What the task asks —
Transcribe, without any alteration, only the lines that begin at the line containing "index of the" and run to the last line below.

----

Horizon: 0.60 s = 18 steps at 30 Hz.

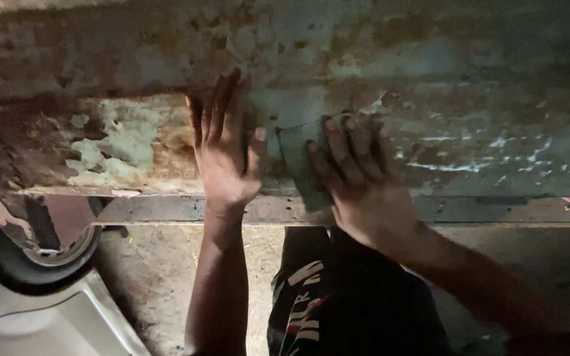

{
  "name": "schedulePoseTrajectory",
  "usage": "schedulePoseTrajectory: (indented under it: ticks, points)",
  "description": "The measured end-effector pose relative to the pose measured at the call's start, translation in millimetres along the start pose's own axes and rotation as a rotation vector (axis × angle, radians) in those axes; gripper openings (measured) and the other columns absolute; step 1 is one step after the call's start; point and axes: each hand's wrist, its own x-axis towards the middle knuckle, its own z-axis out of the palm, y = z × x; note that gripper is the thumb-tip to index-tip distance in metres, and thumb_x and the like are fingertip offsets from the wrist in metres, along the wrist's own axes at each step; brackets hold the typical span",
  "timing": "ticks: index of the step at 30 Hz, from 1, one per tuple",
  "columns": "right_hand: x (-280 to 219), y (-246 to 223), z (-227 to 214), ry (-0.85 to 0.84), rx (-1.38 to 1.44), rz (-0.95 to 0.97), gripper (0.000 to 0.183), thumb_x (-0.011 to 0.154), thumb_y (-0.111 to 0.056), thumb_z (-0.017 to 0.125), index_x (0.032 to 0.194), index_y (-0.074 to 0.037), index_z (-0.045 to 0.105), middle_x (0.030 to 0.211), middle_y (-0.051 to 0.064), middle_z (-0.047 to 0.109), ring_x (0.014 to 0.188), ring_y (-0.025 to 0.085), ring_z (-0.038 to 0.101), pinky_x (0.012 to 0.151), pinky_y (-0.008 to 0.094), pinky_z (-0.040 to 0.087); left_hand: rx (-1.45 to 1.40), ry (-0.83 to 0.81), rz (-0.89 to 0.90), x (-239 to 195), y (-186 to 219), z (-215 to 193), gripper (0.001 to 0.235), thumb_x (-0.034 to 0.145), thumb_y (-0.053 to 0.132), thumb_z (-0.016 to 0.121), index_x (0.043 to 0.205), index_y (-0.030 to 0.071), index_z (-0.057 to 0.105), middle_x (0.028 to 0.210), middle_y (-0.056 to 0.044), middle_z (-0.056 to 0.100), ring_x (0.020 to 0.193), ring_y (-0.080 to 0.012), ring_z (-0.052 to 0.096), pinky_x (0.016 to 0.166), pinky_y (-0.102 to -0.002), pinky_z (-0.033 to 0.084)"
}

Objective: The person sands a large, rusty metal panel resting on a wooden workbench using two sanding blocks. The person moves the sanding blocks back and forth across the surface to remove rust and old paint.

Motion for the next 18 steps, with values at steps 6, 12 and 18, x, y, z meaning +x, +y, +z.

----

Your response —
  "timing": "ticks: index of the step at 30 Hz, from 1, one per tuple",
  "columns": "right_hand: x (-280 to 219), y (-246 to 223), z (-227 to 214), ry (-0.85 to 0.84), rx (-1.38 to 1.44), rz (-0.95 to 0.97), gripper (0.000 to 0.183), thumb_x (-0.011 to 0.154), thumb_y (-0.111 to 0.056), thumb_z (-0.017 to 0.125), index_x (0.032 to 0.194), index_y (-0.074 to 0.037), index_z (-0.045 to 0.105), middle_x (0.030 to 0.211), middle_y (-0.051 to 0.064), middle_z (-0.047 to 0.109), ring_x (0.014 to 0.188), ring_y (-0.025 to 0.085), ring_z (-0.038 to 0.101), pinky_x (0.012 to 0.151), pinky_y (-0.008 to 0.094), pinky_z (-0.040 to 0.087); left_hand: rx (-1.45 to 1.40), ry (-0.83 to 0.81), rz (-0.89 to 0.90), x (-239 to 195), y (-186 to 219), z (-215 to 193), gripper (0.001 to 0.235), thumb_x (-0.034 to 0.145), thumb_y (-0.053 to 0.132), thumb_z (-0.016 to 0.121), index_x (0.043 to 0.205), index_y (-0.030 to 0.071), index_z (-0.057 to 0.105), middle_x (0.028 to 0.210), middle_y (-0.056 to 0.044), middle_z (-0.056 to 0.100), ring_x (0.020 to 0.193), ring_y (-0.080 to 0.012), ring_z (-0.052 to 0.096), pinky_x (0.016 to 0.166), pinky_y (-0.102 to -0.002), pinky_z (-0.033 to 0.084)"
}

Objective: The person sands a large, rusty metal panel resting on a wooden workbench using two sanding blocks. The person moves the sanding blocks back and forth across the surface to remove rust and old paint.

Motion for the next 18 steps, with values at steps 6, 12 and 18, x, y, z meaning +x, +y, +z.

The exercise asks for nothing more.